A good opinion will include some explanation (for some or all of the above points) of what facts and circumstances the attorney used to make the determination required for the opinion.

Additional Documentation Requirements:

  • Shareholders (Seller) Representation Letter to dealer/broker requesting sale. 
  • Broker/Dealers Representation Letter (includes statement that the selling shareholder is not an “insider” or ‘affiliate’ as that term is defined by the SEC).

  • Medallion Guarantee completed on original stock certificate, or an accompanying Stock Power.

Unauthorized Representation.

Please be advised that Clean Coal Technologies, Inc. has no affiliation with any companies or individuals offering stock for sale, or who may purportedly present themselves as representing Clean Coal Technologies, Inc. in any manner whatsoever.

This website (www.cleancoaltechnologiesinc.com) is the only authorized and accredited website for our company, and any, and all other sites that may represent themselves as being either affiliated, or sanctioned by Clean Coal Technologies, Inc., are not endorsed or approved by Clean Coal Technologies, Inc.

The company cannot render any opinions, and we would encourage any investor contemplating the purchase or sale of CCTI shares to ensure they consult with their professional advisor.

Coutts of Zurich,
Global Green Resource Group S.A.,
International Settlement Services Ltd.,
Pacific States Capital Corp.,
Wright International Advisors,
AdVest Capital,
Strategic Energy Partners,
Lone Star Stock & Fulfillment Services,
American Trust Company,
Wealth Place Securities,
ERP & Associates.

Potential investors should be aware that the above companies are representing themselves to be an agent of CCTI, and offering investment opportunities in our company.

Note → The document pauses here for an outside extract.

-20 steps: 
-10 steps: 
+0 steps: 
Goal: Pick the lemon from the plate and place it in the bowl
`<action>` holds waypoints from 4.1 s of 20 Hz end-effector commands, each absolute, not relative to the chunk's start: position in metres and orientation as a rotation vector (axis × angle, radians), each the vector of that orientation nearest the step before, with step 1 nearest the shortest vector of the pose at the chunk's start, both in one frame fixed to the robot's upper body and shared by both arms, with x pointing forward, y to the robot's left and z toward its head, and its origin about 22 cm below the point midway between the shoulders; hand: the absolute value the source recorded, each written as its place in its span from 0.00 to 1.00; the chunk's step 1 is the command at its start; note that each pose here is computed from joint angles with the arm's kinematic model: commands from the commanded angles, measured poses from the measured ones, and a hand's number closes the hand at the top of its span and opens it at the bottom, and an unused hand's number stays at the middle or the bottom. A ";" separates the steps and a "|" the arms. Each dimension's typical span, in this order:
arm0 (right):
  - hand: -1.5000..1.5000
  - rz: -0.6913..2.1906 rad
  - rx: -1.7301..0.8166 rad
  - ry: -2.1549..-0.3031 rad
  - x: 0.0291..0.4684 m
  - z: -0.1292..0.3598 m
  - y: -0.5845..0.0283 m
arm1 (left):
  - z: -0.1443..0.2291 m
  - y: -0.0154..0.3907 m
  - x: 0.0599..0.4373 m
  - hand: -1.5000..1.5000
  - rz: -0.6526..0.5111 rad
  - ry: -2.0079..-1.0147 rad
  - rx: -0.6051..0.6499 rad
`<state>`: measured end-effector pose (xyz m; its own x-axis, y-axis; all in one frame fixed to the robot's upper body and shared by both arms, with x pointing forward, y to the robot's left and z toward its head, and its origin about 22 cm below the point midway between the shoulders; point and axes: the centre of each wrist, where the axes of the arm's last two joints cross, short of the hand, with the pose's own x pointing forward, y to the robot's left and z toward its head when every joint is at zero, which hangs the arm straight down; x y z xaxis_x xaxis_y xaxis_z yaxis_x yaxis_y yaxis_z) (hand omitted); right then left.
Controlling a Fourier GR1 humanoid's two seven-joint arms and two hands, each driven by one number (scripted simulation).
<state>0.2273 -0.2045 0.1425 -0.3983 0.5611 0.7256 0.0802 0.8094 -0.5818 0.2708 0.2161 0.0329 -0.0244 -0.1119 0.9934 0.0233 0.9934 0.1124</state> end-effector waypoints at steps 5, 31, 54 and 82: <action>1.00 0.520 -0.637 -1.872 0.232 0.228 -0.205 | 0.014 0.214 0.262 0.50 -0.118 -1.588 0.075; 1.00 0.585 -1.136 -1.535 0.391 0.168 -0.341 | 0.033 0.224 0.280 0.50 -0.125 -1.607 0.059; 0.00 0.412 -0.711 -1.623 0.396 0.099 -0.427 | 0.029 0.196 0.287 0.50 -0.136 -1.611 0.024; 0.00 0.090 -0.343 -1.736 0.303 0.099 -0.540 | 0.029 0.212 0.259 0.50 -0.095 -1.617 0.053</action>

Please be advised that CCTI has no affiliation whatsoever with these companies, and that any such representation to the contrary is completely false. CCTI has initiated the appropriate actions to halt these companies' unauthorized offer of its securities.

Investors in CCTI restricted securities are encouraged to report any suspected fraudulent transactions, or solicitations by emailing the Company at This email address is being protected from spam bots, you need Javascript enabled to view it  

Change of Transfer Agent

Effective Friday, January 15, 2010, CCTI has transferred its stock transfer functions. Future communications should be directed to:

Worldwide Stock Transfer, LLC.
433 Hackensack Avenue, Level L
Hackensack, NJ 07601
Telephone: (201) 820-2008
Fax: (201) 820-2010
Attention: Yonah J. Kopstick

Materials currently in transit will be forwarded to Worldwide by CCTI on receipt.

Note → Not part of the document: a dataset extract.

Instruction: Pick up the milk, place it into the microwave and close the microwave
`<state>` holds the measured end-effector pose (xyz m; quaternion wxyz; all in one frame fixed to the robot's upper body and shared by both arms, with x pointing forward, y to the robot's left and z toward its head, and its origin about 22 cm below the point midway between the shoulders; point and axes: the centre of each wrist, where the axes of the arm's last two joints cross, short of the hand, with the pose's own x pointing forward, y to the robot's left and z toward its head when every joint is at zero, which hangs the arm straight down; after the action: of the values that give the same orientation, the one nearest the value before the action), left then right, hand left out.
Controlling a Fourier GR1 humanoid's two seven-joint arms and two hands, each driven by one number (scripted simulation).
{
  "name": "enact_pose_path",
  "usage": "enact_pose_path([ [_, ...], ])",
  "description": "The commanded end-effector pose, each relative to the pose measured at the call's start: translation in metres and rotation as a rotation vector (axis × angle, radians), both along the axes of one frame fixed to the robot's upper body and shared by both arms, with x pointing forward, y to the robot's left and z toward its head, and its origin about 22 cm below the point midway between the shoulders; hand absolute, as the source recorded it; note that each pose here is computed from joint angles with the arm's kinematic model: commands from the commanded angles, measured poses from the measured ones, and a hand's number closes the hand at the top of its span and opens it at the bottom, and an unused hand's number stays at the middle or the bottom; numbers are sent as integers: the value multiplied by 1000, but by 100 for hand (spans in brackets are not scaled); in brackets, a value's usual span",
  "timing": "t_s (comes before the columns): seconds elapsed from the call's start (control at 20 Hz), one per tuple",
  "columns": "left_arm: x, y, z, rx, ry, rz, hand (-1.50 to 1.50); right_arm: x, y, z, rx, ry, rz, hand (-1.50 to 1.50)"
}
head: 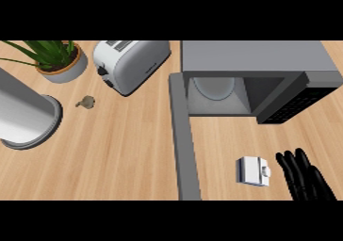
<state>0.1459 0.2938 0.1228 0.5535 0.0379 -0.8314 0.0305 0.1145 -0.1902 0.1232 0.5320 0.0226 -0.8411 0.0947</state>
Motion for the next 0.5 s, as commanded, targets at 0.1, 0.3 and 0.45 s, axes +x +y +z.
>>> enact_pose_path([
  [0.1, -17, 5, 1, -4, -8, -2, -150, -8, -12, -14, -34, 42, -55, -150],
  [0.3, -22, 13, 0, -2, 10, -20, -150, 2, 0, -53, -20, 64, -73, -150],
  [0.45, -43, 20, 19, 1, 7, -14, -150, -1, -2, -54, -23, 92, -76, -150],
])
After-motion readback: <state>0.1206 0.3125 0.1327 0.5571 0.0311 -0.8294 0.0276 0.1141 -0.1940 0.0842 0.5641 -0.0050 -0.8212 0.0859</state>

New Rule 144 Amendments Effective February 15, 2008

Rule 144 not available to shell companies or companies that have recently been shell companies:

New Rule 144(i) confirms that companies that are "shell companies" as defined in Rule 405 are not eligible to use Rule 144 until 12 months after they have filed Form 10 level information (e.g., under Item 5.05 of Form 8-K).

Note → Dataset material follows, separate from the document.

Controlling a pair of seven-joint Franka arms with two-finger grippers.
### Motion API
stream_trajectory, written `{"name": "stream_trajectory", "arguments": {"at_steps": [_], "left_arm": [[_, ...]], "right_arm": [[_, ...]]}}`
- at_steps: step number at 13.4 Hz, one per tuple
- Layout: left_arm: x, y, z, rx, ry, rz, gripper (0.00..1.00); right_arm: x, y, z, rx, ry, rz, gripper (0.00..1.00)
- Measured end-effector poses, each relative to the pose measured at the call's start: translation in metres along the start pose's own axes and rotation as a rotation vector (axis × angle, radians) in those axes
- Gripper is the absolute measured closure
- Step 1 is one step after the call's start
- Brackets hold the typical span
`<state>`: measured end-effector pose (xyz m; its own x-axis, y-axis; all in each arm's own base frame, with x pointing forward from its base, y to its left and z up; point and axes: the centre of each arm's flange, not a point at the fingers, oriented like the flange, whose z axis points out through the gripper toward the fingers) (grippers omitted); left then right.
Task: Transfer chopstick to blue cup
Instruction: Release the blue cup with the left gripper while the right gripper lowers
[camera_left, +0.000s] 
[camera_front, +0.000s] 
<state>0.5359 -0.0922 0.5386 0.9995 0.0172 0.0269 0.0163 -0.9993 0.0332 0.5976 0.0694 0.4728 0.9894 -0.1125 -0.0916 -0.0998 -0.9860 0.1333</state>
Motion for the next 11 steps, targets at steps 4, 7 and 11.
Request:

Because Clean Coal was a public shell prior to its merger in November 2007 with CCSI and SAMI, the above requirements apply to all restricted securities. The Company is working to complete its Form 10 filing but Rule 144 will not be available until one year after the Form 10 is filed.

SEC Filings:

CCTI filed its initial registration statement Form 10 on January 14, and is current in its SEC filings, including its amended Form 10-12G/A and its Form 10-Q quarterly report for the second quarter, 2009. These, and prior company filings are available from the SEC website at http://www.sec.gov/cgi-bin/browse-edgar?action=getcompany&CIK=0001445109&owner=include&count=40

Statements in this web page other than historical data and information may constitute forward-looking statements that involve risks and uncertainties. A number of factors could cause our actual results, performance, achievements or industry results to be very different from the results, performance or achievements expressed or implied by such forward-looking statements. Due to such uncertainties and risks, readers are cautioned not to place undue reliance on such forward-looking statements, which speak only as of the date hereof.